Application example: Dancer arms
A dancer is a free-moving idling roller used in paper and fabric rolling that can change its position in relation to web tension. When tension is okay, its arm rests in a neutral default position. But if tension is too low or high, the arm moves off that. “A dancer-arm controller is considered a tension controller, but is actually a position controller; it controls the position of the dancer arm,” explains Bradley Briggs, electrical engineering manager at Nexen Group, Inc., Vadnais Heights, Minn.
The controller's job is to return the arm to its running position. So if torque is increased, the roll resists paying out web, and increased tension causes the dancer arm to reduce storage in the web loop. Likewise, if torque is decreased, the roll pays out web more easily, and reduced tension causes the dancer arm to increase the amount of web stored, to take up slack. Adjusting torque to maintain a constant arm position in the middle of this tug-of-war between roll and web machine is not easy. It requires a well-designed dancer arm, high quality torque actuator, and stable dancer arm controller.
“Our RSD200 controller uses a nonlinear second-order PID algorithm with gain adaptation plus other algorithms to compensate automatically for changes in roll diameter and inertia,” explains Briggs. It does this by utilizing a mathematical model of a typical torque-controlled winder. The adaptation process modifies this model in real time to account for current machine and roll conditions.

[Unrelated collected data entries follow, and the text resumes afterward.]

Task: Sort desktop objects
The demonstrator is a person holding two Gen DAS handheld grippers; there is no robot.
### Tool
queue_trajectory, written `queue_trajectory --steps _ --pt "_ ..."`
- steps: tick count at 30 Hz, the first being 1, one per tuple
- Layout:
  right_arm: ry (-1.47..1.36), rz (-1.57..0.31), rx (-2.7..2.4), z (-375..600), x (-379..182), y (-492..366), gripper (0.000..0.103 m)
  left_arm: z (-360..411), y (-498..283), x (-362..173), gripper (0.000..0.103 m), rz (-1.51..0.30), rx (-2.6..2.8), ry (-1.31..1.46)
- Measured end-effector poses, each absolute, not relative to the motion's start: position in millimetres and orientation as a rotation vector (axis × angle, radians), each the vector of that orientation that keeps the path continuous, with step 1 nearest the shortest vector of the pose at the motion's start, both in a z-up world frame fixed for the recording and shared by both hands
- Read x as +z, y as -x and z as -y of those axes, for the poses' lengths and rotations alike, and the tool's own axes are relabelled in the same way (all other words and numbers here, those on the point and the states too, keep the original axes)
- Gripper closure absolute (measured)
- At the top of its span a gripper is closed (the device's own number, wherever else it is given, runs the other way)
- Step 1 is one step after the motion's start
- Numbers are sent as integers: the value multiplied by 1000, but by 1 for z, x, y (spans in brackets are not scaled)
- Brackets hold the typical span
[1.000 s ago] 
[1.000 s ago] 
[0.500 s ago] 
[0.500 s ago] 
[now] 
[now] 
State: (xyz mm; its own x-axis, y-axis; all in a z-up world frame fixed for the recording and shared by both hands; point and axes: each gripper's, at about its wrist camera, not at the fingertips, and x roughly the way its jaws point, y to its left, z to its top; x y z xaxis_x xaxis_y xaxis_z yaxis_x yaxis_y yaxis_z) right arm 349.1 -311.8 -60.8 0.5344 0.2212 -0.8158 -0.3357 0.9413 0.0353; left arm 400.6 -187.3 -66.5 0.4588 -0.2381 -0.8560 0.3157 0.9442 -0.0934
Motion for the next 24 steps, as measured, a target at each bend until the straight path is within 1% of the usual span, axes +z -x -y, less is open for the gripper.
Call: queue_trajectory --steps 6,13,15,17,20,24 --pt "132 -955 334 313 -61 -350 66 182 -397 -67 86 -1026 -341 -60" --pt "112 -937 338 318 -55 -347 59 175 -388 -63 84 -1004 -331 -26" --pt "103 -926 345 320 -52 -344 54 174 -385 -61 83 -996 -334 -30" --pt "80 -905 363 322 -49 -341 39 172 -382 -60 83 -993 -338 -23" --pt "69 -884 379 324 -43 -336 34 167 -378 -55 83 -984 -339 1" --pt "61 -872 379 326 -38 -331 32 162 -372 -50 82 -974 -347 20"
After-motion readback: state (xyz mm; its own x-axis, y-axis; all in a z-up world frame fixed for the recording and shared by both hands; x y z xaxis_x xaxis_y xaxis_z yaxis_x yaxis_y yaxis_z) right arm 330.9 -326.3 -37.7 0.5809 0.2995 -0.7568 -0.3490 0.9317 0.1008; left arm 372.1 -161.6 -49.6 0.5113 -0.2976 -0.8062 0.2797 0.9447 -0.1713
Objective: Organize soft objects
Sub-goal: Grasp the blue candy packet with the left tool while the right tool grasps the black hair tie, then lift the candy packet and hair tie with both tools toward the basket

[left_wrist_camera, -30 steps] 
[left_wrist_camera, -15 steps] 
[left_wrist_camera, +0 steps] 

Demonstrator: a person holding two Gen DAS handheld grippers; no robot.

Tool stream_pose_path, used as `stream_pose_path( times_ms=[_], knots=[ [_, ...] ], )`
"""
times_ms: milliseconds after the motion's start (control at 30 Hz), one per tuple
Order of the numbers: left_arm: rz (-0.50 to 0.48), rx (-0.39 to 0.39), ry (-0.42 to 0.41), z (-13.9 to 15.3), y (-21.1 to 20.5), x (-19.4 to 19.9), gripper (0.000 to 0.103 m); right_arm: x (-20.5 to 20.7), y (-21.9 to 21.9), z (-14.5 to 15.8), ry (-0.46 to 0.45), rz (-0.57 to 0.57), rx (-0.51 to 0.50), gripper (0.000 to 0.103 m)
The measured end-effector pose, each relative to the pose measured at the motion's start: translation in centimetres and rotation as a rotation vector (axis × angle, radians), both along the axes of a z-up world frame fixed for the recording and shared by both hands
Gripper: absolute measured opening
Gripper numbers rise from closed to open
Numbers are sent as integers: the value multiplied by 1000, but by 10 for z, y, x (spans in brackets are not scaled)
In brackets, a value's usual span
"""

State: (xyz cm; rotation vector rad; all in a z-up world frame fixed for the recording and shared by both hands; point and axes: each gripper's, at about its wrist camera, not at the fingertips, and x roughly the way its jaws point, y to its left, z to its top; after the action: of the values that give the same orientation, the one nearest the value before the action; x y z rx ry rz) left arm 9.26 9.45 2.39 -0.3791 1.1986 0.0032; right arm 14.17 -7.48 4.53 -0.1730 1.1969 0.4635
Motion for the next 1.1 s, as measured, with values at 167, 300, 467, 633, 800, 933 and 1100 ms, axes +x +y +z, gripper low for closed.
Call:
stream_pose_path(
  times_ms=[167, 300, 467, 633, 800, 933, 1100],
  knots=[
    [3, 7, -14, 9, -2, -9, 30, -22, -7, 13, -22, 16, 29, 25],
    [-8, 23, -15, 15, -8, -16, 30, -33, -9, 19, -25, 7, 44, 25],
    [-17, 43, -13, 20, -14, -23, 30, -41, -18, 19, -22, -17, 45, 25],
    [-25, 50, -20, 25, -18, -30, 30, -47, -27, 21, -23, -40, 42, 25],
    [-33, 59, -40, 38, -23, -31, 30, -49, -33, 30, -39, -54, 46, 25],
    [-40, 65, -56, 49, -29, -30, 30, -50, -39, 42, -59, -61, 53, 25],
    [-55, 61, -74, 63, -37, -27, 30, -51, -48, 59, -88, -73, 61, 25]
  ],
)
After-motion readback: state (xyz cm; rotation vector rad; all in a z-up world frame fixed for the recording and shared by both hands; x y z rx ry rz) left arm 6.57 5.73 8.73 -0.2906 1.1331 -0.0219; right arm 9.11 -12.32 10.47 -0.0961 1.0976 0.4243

The models take into account linear effects caused by roll diameter changes, and nonlinear effects caused by roll inertia changes. During initial tuning, the mathematical model is altered to fit the web machine. “While running, another controller of ours, the RSTC1000, adapts its internal gains to the modified model and its estimate of the roll diameter,” adds Briggs. Resulting gain changes follow a realistic nonlinear relationship.